Start the agent with your configuration file:

```bash
uv run waldur_site_agent -c rancher-config.yaml -m order_process
```

### Diagnostics

Run diagnostics to check connectivity:

```bash
uv run waldur_site_diagnostics -c rancher-config.yaml
```

### Supported Agent Modes

- **order_process**: Creates and manages Rancher projects based on Waldur resource orders
- **membership_sync**: Synchronizes user memberships between Waldur and Rancher/Keycloak
- **report**: Reports resource usage from Rancher projects to Waldur

## Project Management

### Project Creation

When a Waldur resource (representing project access) is created:

1. A Rancher project is created with the name `{project_prefix}{waldur_project_slug}`
2. If Keycloak is enabled, hierarchical groups are created:
   - **Parent Group**: `c_{cluster_uuid_hex}` (cluster-level access)
   - **Child Group**: `project_{project_uuid_hex}_{role_name}` (project + role access)
3. Resource quotas are applied to the Rancher project
4. OIDC binds the Keycloak groups to Rancher project roles

### User Management

When users are added to a Waldur resource:

1. User is added to the Rancher project with the configured role
2. If Keycloak is enabled, user is added to the child group (`project_{project_uuid_hex}_{role_name}`)
3. OIDC automatically grants the user access to the Rancher project based on group membership

When users are removed:

1. User is removed from the Rancher project
2. If Keycloak is enabled, user is removed from the project role group

### Naming Convention

The plugin follows the waldur-mastermind Rancher plugin naming patterns:

- **Rancher Project Name**: `{project_prefix}{waldur_resource_slug}` (configurable prefix)
- **Keycloak Parent Group**: `c_{cluster_uuid_hex}` (cluster access)
- **Keycloak Child Group**: `project_{project_uuid_hex}_{role_name}` (project + role access)

Where:

- `{project_prefix}` is configurable (default: `waldur-`)
- `{waldur_resource_slug}` is the Waldur resource slug (more specific than project slug)
- `{cluster_uuid_hex}` is the cluster UUID in hex format
- `{project_uuid_hex}` is the Waldur project UUID in hex format (for permissions)
- `{role_name}` is configurable (default: `workloads-manage`)
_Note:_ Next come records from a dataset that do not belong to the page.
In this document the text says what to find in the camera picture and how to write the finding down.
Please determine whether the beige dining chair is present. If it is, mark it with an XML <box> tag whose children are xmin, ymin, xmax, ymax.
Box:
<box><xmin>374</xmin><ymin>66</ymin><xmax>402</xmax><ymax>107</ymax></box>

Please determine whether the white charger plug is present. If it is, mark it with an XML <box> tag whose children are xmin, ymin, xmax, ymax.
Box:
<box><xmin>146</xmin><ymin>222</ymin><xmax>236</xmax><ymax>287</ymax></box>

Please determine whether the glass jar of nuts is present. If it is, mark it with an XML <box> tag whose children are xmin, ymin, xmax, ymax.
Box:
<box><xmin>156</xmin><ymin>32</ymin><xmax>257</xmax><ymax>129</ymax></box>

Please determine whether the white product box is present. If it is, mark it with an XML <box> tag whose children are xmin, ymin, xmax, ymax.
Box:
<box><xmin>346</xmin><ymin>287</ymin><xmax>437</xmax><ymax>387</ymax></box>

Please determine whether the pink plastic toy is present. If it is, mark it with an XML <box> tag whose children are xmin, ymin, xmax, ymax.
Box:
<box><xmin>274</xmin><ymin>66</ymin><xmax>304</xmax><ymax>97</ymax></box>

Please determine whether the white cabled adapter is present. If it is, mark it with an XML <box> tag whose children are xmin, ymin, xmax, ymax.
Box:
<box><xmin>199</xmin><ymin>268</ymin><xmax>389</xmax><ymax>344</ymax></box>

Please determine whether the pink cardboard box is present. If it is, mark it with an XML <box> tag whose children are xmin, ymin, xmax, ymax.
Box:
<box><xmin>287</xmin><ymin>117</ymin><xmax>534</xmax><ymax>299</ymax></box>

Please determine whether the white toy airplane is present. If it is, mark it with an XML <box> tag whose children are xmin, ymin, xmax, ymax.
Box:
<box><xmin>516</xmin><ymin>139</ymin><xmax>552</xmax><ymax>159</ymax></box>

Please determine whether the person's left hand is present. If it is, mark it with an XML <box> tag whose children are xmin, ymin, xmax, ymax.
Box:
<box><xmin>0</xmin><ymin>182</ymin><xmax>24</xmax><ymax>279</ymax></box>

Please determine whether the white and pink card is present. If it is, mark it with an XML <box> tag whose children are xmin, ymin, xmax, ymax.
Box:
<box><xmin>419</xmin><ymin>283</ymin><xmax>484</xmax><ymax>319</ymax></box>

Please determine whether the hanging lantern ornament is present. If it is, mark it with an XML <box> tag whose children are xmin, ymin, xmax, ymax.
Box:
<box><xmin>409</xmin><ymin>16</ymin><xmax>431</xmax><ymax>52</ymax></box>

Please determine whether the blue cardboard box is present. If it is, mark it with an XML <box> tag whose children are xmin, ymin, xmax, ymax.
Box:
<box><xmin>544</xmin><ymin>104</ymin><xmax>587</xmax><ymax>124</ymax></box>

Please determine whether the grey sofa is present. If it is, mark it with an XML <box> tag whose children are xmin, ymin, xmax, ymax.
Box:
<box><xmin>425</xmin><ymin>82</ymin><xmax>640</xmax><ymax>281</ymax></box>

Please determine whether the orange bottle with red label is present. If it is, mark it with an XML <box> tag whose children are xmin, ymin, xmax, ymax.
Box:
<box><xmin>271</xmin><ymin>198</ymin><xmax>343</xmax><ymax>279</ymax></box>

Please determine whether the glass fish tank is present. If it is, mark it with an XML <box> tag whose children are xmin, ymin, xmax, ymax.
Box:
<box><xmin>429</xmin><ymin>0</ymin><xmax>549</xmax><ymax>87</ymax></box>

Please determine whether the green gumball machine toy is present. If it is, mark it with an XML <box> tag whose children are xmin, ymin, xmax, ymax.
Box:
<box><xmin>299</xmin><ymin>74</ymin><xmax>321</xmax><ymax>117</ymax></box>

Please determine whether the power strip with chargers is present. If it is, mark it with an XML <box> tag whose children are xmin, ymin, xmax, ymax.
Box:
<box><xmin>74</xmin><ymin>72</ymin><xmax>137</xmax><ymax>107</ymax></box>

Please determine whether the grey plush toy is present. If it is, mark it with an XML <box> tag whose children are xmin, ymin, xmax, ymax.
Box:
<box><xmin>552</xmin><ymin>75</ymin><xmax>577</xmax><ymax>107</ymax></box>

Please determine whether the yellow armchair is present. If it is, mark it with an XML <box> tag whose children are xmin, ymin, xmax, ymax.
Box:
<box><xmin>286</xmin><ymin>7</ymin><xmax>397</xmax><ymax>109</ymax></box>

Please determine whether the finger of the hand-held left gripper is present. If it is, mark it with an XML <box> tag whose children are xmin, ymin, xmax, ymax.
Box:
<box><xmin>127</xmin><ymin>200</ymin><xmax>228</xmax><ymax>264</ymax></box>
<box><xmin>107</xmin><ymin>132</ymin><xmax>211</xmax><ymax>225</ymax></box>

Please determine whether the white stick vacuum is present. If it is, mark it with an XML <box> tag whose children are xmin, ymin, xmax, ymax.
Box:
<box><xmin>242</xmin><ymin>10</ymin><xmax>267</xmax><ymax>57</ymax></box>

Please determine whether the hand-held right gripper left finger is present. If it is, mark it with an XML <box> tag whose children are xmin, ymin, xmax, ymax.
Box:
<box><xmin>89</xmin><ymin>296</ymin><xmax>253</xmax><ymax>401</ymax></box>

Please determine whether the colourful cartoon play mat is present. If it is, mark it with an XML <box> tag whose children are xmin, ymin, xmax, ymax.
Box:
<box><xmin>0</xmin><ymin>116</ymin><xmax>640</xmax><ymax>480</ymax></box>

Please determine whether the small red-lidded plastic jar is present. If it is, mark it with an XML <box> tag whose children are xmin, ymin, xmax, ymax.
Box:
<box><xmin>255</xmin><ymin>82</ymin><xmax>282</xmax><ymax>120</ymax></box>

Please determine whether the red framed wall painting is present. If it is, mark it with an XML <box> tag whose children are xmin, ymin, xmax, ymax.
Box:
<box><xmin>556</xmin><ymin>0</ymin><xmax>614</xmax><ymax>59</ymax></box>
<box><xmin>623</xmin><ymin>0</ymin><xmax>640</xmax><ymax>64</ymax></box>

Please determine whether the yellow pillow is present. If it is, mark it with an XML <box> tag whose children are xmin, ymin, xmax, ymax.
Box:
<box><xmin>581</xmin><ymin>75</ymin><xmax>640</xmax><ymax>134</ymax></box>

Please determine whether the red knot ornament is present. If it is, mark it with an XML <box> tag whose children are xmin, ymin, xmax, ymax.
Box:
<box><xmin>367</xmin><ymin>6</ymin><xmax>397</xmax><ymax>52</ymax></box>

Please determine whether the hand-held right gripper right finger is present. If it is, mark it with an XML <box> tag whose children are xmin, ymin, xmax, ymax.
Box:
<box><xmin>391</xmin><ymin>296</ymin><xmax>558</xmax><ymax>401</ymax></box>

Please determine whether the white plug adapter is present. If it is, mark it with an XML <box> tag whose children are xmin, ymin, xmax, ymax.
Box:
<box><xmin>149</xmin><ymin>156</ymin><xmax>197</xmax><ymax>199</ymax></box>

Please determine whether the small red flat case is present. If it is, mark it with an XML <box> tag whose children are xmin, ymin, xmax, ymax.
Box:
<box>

## Supported Components and Accounting Model

The plugin supports the following resource components (all with `billing_type: "limit"`):

- **CPU**: Measured in cores
- **Memory**: Measured in GB
- **Storage**: Measured in GB
- **GPU**: Measured in units (optional, see [GPU Scheduling](#gpu-scheduling))

### Accounting Model

**Project Limits (Quotas)**:

- Only **CPU and memory limits** are set as Rancher project quotas
- Storage is not enforced as quotas (reported only)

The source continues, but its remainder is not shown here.